#### [THE TASK]
Print nothing except the lines of the listing below from the line with "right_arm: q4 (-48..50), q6" to the line with "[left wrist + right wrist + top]", each exactly as written, both ends included.

#### [DATA IN THIS EXERCISE]
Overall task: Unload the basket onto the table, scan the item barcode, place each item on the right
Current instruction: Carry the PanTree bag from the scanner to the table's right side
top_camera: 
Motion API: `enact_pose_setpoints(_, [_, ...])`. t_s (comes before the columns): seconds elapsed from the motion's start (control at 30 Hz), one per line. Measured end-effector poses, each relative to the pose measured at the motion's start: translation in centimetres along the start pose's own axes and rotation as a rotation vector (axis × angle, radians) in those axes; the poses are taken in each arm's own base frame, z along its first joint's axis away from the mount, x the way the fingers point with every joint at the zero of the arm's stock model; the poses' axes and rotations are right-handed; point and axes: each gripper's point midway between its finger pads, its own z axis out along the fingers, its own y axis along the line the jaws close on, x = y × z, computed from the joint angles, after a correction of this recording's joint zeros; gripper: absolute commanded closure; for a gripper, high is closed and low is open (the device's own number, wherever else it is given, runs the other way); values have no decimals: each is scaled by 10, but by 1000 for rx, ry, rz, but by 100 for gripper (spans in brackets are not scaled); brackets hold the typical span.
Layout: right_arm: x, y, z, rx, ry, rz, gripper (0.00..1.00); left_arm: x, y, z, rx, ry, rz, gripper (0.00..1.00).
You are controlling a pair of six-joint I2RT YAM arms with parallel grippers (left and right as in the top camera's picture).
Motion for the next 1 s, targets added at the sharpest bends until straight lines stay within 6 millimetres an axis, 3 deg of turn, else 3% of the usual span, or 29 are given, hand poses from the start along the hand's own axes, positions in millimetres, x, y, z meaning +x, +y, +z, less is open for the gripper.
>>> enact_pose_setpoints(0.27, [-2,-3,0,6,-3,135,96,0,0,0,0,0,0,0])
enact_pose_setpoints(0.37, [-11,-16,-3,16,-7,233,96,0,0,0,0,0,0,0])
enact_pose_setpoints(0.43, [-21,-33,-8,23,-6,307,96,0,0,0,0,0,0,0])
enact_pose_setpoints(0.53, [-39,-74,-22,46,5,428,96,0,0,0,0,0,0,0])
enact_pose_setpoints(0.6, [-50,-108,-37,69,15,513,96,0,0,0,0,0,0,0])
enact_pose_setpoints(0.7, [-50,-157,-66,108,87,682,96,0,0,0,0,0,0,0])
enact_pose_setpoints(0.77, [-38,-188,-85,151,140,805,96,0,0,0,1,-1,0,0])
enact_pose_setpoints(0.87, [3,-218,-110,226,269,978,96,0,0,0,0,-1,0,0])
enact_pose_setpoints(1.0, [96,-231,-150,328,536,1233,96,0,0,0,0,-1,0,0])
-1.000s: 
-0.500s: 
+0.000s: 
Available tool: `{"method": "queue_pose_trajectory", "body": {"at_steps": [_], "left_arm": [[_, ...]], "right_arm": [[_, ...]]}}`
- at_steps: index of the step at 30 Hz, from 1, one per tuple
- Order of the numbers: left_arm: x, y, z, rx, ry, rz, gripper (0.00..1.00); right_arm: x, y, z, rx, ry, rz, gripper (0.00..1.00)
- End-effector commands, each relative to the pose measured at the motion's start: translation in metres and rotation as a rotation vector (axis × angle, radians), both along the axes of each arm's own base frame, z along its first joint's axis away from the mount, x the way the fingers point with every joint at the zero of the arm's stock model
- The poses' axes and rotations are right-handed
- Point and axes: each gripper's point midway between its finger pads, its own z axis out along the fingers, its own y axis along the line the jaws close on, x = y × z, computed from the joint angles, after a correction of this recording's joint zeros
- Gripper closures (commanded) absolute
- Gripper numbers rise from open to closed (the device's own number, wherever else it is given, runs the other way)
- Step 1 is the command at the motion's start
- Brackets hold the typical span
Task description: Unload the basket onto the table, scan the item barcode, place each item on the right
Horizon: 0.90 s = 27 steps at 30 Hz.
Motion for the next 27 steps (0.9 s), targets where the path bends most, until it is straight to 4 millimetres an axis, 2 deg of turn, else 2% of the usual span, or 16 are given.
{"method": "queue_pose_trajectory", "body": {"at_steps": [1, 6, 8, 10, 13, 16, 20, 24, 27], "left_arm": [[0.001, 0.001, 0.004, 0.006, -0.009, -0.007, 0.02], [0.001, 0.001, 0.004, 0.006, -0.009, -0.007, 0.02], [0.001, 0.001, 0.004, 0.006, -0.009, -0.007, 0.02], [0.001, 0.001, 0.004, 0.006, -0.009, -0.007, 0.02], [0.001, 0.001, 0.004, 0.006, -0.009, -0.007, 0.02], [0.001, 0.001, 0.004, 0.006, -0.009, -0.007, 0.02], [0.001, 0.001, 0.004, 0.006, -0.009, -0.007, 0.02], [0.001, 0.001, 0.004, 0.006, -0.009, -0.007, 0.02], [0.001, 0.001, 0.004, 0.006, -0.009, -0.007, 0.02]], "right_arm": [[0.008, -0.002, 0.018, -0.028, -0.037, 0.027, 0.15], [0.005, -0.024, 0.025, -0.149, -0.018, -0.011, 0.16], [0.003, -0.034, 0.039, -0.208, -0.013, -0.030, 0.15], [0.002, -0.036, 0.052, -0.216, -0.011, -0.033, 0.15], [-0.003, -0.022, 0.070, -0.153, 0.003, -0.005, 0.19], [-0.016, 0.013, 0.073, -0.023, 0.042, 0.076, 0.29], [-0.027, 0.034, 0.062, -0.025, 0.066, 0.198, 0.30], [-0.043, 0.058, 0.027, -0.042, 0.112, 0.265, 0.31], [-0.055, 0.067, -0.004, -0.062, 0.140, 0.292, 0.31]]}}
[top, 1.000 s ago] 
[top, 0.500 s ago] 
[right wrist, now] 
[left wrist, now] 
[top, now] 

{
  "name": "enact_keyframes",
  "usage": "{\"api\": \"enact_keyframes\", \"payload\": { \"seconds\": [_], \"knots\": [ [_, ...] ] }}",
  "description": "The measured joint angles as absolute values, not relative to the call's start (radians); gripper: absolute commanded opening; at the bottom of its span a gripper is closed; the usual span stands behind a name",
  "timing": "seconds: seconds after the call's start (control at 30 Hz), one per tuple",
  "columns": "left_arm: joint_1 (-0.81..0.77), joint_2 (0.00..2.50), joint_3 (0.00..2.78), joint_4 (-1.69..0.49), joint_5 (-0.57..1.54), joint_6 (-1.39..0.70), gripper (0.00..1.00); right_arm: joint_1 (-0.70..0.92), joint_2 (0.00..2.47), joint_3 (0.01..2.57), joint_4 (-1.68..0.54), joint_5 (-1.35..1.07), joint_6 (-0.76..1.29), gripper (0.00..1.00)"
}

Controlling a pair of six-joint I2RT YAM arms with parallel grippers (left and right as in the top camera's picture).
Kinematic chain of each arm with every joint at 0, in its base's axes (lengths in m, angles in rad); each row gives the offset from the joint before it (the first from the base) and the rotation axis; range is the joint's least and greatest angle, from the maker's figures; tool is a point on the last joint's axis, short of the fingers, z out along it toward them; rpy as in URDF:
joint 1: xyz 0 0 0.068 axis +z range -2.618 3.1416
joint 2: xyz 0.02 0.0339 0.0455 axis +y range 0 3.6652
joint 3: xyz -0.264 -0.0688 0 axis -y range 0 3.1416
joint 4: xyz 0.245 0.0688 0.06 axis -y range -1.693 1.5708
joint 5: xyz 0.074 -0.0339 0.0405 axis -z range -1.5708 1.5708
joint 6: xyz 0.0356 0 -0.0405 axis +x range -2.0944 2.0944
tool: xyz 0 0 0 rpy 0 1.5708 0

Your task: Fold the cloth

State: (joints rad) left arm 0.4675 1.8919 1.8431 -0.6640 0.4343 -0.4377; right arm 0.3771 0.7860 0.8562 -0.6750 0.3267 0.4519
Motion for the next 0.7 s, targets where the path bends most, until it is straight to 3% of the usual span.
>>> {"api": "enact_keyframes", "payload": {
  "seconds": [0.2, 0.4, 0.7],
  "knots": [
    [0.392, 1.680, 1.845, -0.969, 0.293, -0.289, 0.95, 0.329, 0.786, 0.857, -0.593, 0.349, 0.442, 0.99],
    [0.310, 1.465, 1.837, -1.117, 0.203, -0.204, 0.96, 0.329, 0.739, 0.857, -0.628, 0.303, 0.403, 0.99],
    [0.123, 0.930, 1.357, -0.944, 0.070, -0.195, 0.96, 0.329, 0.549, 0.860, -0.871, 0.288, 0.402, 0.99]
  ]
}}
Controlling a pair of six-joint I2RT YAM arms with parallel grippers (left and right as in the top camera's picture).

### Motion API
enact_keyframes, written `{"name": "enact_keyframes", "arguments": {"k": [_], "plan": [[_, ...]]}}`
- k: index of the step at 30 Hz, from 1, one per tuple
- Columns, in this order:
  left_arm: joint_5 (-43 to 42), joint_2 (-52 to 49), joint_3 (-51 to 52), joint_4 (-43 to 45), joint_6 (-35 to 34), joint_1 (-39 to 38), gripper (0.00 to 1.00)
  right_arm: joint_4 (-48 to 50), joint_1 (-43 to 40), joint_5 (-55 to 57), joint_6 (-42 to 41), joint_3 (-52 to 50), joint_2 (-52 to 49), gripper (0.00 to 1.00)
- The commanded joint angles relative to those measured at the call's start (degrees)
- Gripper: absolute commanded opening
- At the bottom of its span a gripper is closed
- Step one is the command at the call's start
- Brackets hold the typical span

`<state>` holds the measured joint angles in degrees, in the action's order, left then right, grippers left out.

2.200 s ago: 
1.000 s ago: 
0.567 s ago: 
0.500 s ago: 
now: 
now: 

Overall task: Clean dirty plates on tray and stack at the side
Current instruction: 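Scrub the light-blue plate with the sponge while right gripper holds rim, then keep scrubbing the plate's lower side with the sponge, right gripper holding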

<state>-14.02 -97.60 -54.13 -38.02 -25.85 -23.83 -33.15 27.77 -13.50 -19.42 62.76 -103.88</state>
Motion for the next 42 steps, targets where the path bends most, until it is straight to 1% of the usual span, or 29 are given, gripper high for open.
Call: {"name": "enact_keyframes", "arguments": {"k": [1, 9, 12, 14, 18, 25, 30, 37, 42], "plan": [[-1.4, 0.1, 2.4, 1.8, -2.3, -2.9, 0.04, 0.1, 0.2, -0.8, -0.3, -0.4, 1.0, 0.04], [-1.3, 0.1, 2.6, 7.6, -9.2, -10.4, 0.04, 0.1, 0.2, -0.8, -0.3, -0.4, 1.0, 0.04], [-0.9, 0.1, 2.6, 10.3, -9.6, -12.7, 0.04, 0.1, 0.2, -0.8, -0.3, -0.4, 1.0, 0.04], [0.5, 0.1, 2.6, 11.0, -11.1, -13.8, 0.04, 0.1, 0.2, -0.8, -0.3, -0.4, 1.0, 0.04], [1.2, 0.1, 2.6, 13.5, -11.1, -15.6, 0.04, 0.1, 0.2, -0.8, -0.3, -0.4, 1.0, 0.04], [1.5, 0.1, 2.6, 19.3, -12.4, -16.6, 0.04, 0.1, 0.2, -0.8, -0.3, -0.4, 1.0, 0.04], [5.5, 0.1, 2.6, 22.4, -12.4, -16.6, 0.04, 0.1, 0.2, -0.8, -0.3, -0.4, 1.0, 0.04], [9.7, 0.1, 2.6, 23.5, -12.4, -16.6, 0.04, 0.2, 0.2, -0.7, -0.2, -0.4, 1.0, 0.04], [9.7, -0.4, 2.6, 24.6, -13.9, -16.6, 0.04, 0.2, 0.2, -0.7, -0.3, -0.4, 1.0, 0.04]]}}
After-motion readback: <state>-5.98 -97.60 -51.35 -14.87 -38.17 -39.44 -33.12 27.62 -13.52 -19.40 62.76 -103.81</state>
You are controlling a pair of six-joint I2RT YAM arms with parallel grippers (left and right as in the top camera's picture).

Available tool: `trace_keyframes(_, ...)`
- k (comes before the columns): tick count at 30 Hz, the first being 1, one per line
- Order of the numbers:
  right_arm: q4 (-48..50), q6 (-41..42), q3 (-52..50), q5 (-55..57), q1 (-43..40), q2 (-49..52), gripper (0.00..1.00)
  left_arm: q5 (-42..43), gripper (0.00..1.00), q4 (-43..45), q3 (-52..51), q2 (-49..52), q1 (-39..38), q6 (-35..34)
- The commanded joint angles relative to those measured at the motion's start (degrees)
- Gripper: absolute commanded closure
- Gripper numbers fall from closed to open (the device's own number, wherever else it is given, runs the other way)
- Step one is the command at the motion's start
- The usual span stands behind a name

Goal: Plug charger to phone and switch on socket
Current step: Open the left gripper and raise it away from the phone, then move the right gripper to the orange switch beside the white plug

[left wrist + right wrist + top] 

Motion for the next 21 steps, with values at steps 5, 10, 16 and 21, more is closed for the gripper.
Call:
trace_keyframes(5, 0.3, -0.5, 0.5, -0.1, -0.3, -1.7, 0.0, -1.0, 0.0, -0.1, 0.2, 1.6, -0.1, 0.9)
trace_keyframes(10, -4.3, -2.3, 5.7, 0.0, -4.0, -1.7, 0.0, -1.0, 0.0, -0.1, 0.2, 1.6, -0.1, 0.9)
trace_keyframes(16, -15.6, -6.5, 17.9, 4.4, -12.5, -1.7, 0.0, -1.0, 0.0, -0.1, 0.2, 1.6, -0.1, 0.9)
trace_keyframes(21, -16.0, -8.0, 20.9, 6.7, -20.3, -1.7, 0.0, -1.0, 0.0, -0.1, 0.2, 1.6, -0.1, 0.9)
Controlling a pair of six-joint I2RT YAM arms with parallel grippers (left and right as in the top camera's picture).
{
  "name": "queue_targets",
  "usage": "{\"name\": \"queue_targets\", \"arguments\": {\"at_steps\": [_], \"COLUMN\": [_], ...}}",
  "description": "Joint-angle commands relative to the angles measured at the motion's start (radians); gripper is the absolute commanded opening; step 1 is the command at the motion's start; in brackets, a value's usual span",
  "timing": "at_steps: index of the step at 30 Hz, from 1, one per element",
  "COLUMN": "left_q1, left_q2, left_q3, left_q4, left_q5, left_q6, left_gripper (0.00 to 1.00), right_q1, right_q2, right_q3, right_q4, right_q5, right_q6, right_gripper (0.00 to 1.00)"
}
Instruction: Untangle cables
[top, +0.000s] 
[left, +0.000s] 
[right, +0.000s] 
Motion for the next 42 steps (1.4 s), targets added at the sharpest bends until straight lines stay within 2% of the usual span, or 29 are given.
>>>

#### [RESPONSE FOR THIS EXERCISE]
  right_arm: q4 (-48..50), q6 (-41..42), q3 (-52..50), q5 (-55..57), q1 (-43..40), q2 (-49..52), gripper (0.00..1.00)
  left_arm: q5 (-42..43), gripper (0.00..1.00), q4 (-43..45), q3 (-52..51), q2 (-49..52), q1 (-39..38), q6 (-35..34)
- The commanded joint angles relative to those measured at the motion's start (degrees)
- Gripper: absolute commanded closure
- Gripper numbers fall from closed to open (the device's own number, wherever else it is given, runs the other way)
- Step one is the command at the motion's start
- The usual span stands behind a name

Goal: Plug charger to phone and switch on socket
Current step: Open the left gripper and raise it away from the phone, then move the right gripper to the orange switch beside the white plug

[left wrist + right wrist + top] 

No further output remains for this exercise.